Q: What is a whistleblower and how does a journalist work with one?

A:

A whistleblower is a person who reveals information about wrongdoing in an organization. Usually, they are an employee or former employee who speaks out at considerable personal and professional risk. They play a critical role in keeping institutions honest and accountable.

Although whistleblowers are rare, they are powerful sources for uncovering corruption in businesses and government. Their impact can be significant and felt widely, from Deep Throat providing clues about the Watergate scandal to former employees of the tech startup Theranos revealing that the company was putting its customers’ health at risk. 

The reporter who broke the Theranos story, John Carreyrou, recently spoke at the Craig Newmark CUNY School of Journalism, along with whistleblower Erika Cheung. They broke down the relationship between reporter and whistleblower, and how they agreed to protect her anonymity. 

Carreyrou, then an investigative reporter at the Wall Street Journal, had been working on a story about the buzzy medical technology company for months. 

He had read other articles about Theranos that included intriguing details. He also got a tip from someone in the blood testing industry that he wanted to follow up on. The company claimed it could perform multiple medical tests using only a single drop of blood, but there were questions about how its technology worked and whether the results were accurate. 

Carreyrou sent emails and LinkedIn messages to employees and former employees, but most didn’t want to talk. Many of them had signed non-disclosure agreements (NDAs) with Theranos. He did get one insider to speak to him under the condition of anonymity, but a single anonymous source wasn’t enough for a story. He needed someone else to corroborate the account. “There was no way the Wall Street Journal was going to publish this investigation with one anonymous source,”  Carreyrou said. 

But that source gave him some names of other people who might be willing to talk, and one of them was Cheung, who had recently left Theranos for another job. 

He called her in May 2015 and made his pitch: He knew she signed an NDA and people associated with Theranos were afraid to talk, but he also knew things were going on at Theranos that were endangering its customers. 

Cheung recounted that first phone call: Carreyrou had called her new workplace, and she was brought into her CFO’s office to take the call. She was about 23 years old and recalled feeling scared, but also relieved that she might be able to tell her story. 

“When I got that call, it was like a breath of fresh air,” Cheung said.  They agreed to meet at a small bar in Berkeley, California. Once there, the journalist laid out the ground rules. 

Carreyrou says he typically explains to sources the different ways they can speak to him: On the record means he can publish anything they say with attribution to their name; off the record means he can’t quote them at all; and on background means he can use the information and quote them but can’t publish their name. 

Cheung explained that she agreed to speak to him on background to maintain her anonymity. “That was very, very important to me,” she said. “I do remember that being very clearly explained to me.”

She had done her research on Carreyrou, too. She spoke to other former colleagues about him and looked him up online, seeing that he had won two Pulitzer Prizes.  “This seems like the right person to discuss this with,” she remembered thinking. 

Over the following months, the journalist and source went to great lengths to keep her identity a secret. They avoided sending emails, which could be subpoenaed, and Cheung described using burner phones to call Carreyrou.  But attorneys for Theranos had deduced she was likely a source. They had her followed, parked outside of a house where she was staying temporarily and sent her threatening letters. 

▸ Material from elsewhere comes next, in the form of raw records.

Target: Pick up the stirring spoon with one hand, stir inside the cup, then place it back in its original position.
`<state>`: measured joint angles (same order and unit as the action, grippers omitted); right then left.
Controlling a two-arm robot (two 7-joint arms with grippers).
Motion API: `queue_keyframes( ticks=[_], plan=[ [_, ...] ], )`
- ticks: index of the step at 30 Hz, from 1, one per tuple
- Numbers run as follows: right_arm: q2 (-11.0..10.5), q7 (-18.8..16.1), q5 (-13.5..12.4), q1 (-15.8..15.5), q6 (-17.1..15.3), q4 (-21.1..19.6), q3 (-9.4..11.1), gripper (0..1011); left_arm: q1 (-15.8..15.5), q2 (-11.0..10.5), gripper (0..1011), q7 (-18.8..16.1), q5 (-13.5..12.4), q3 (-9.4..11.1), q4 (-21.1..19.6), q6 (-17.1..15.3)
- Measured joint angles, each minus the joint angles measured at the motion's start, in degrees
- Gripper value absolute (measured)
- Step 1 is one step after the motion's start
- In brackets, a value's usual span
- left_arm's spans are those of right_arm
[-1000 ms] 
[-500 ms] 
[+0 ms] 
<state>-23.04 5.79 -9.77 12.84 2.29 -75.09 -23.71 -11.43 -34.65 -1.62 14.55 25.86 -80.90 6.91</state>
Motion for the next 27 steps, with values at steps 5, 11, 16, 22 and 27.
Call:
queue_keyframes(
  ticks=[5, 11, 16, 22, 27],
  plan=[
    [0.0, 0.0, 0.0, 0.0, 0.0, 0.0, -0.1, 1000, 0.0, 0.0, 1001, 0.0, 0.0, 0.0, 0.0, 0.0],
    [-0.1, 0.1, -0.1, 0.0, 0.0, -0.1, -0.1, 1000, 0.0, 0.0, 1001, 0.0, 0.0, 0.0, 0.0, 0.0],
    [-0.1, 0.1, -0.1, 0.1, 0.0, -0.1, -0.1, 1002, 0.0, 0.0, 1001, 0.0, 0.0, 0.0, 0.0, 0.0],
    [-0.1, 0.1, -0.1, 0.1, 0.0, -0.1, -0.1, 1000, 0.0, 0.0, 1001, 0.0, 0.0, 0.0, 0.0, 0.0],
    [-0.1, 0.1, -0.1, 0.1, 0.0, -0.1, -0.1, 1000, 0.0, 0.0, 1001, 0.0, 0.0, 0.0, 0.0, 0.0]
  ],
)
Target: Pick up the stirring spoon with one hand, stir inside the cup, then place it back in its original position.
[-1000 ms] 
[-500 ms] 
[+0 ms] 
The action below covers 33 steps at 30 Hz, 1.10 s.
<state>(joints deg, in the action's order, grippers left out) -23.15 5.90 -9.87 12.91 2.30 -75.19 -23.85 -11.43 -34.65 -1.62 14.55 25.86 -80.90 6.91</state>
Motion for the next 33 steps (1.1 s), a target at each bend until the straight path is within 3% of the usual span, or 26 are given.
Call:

Carreyrou gave her the name of an attorney, who provided legal advice. Since then, The Signals Network, a non-profit group, has been established to provide legal, financial and media relations support to whistleblowers.  The Signals Network helps whistleblowers without compromising the relationship between the journalist and the source.  Although Carreyrou had agreed to keep Cheung’s identity secret, her cover was later blown when she gave a deposition in the Theranos case that was filed in the public record. She has since spoken publicly about her experience. 

Their story ends on an unusually successful note: Carreyrou published a series of stories on the Theranos scandal in the Wall Street Journal and won awards for his reporting.

Founder Elizabeth Holmes was convicted of fraud and sentenced to 11 years in federal prison. Carreyrou went on to write a book called “Bad Blood” that reads like a thriller, and Cheung became executive director of the nonprofit Ethics in Entrepreneurship.